Reputation: 341
My goal is to return multiple questionElements where the questionElements metaTag entry equals my search. E.G. if a metaTag element equals my string the return it's parent questionEntry element and search across all elements nested in show.
So what I want is the to match the document that contains the required "metaTags" value, AND "filter" any sub document arrays that do not contain this inner match
This is what I haved tried as an aggregation query with $redact
, but it does not give the results that I want:
db.mongoColl.aggregate([{"$redact":{"$cond": { if: {$gt:[ {"$size": {
$setIntersection : [ { "$ifNull": [ "$metaTags", []]},
["MySearchString"]]} } , 0 ]} , then:"$$PRUNE",
else:"$$DESCEND" }}}]).pretty();
My instancess are:
private DB mongoDatabase;
private DBCollection mongoColl;
private DBObject dbObject;
// Singleton class
// Create client (server address(host,port), credential, options)

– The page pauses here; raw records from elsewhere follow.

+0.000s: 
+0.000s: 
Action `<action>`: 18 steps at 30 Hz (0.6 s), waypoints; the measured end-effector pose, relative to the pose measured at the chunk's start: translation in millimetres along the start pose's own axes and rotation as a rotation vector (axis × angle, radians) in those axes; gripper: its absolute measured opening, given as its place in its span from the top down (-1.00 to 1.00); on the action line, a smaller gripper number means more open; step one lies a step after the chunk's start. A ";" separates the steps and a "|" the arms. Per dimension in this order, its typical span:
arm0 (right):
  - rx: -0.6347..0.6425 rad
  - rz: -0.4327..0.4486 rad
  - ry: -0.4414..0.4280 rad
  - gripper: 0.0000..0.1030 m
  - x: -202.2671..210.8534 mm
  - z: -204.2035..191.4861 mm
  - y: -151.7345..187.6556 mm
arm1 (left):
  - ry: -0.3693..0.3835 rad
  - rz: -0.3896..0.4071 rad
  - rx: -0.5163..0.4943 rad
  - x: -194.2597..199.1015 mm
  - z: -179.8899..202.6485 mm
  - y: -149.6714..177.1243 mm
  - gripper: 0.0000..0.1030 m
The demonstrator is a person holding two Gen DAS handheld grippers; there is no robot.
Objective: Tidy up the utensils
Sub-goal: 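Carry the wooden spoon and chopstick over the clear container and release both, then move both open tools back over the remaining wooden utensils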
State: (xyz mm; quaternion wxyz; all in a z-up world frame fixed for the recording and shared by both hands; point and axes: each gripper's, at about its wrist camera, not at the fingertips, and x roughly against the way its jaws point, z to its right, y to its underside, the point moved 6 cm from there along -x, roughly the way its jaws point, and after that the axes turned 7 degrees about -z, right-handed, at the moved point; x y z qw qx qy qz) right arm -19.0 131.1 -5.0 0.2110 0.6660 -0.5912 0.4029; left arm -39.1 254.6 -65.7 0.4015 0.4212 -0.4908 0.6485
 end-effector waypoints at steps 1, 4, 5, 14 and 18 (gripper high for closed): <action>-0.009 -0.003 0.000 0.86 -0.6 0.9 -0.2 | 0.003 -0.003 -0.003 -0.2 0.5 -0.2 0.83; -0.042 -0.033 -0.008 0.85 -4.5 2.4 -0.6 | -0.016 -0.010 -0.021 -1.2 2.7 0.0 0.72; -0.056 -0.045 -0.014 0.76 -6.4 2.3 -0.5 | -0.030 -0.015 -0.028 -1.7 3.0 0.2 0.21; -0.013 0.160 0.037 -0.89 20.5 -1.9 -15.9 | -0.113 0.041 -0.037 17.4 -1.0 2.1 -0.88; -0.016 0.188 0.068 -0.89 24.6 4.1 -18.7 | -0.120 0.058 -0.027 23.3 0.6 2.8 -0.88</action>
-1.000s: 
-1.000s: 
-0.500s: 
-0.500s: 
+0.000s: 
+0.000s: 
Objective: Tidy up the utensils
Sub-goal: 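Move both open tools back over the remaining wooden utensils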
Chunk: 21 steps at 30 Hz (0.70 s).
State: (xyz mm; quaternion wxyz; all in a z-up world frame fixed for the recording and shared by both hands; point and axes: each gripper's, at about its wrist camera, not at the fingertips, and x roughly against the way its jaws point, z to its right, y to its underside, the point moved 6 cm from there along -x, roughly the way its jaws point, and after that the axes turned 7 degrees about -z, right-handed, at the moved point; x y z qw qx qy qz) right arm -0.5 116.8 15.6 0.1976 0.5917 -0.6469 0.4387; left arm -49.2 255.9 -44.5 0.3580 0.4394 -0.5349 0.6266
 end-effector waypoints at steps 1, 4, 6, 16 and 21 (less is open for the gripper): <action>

mongoClient = new MongoClient(new ServerAddress(host, port),
Collections.singletonList(credential),
options);
mongoDatabase = ClientSingleton.getInstance().getClient().getDB("MyDB");
My document in the database to match is:
{
"show":[
{
"season":[
{
"episodes":[
{
"questionEntry":{
"id":1,
"info":{
"seasonNumber":1,
"episodeNumber":5,
"episodeName":"A Hero Sits Next Door"
},
"questionItem":{
"theQuestion":"What is the name of the ringer hired by Mr. Weed?",
"attachedElement":{
"type":1,
"value":""
}
},
"options":[
{
"type":1,
"value":"Johnson"
},
{
"type":1,
"value":"Hideo"
},
{
"type":1,
"value":"Guillermo"
}
],
"answer":{
"questionId":1,
"answer":3
},
"metaTags":[
"Season 1",
"Episode 5",
"Trivia",
"Arya Stark",
"House Stark"
]
}
}
]
}
]
}
]
}
However, if any arrays within the document do not contain the "metaTags" value to be matched i.e "Arya Stark", then I do not want any elements of that array to be matched at all in the result. The "metaTags" can stay as it is.
I am running the latest java driver and using java SE1.7 compiler in Eclipse if that makes any difference to the response.
Upvotes: 2
Views: 3639
Reputation: 50406
The $redact
operator was really not the best choice here, or is the logic that simple, being a major contributor to why the attempted query does not work. The "redaction" options are pretty much an "all or nothing" process over a singular specific condition, and that condition can be used to $$DESCEND
, and therefore traverse the levels of the document.
At best you get a lot of "false positives" by transposing a values where the field in the codition does not exist. At worst, you end up removing the entire document, contrary to that it can be a match. It has it's uses, but this is not really one of them.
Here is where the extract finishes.